#### [Exercise objective]
Copy every line of the listing that holds the string "cube".

#### [Records for processing]
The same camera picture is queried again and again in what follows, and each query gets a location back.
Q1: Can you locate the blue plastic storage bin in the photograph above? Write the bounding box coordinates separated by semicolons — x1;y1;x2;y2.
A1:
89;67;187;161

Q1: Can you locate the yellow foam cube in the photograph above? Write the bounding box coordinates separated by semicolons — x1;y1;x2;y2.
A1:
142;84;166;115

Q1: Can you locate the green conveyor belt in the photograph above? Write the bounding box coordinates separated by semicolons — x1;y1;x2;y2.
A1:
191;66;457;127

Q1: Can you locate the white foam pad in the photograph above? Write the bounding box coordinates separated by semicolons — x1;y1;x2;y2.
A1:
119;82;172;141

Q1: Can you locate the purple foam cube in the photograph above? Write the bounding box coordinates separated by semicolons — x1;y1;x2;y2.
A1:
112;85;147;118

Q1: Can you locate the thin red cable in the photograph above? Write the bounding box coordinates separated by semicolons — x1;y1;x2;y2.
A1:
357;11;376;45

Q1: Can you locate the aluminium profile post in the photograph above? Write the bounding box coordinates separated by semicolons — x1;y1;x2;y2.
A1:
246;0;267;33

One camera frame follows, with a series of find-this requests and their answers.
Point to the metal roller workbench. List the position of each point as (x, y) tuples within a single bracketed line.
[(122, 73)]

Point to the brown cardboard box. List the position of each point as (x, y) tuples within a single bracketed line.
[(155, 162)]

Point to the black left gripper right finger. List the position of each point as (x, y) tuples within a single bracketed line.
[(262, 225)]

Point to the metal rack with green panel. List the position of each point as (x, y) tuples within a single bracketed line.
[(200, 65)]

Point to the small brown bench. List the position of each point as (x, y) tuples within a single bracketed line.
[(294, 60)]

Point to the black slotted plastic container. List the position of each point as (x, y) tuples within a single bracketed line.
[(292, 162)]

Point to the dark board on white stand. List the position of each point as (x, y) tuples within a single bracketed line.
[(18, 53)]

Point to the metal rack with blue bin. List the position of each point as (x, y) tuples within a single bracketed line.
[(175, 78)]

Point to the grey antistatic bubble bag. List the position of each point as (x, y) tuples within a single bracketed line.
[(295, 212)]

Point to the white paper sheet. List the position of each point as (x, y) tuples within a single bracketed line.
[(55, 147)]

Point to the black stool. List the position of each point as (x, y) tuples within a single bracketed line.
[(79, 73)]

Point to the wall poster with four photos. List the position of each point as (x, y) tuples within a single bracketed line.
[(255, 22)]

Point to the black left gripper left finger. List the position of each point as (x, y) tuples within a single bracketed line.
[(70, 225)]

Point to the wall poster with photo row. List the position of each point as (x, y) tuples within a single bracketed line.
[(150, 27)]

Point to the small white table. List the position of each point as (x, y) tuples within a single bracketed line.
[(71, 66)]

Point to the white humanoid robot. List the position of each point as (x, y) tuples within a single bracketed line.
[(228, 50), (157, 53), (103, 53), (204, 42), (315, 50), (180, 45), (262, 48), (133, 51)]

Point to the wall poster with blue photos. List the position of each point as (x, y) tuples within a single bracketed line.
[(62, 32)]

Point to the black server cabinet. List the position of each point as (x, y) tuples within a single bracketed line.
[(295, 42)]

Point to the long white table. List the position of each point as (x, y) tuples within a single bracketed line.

#### [Response area]
Q1: Can you locate the yellow foam cube in the photograph above? Write the bounding box coordinates separated by semicolons — x1;y1;x2;y2.
Q1: Can you locate the purple foam cube in the photograph above? Write the bounding box coordinates separated by semicolons — x1;y1;x2;y2.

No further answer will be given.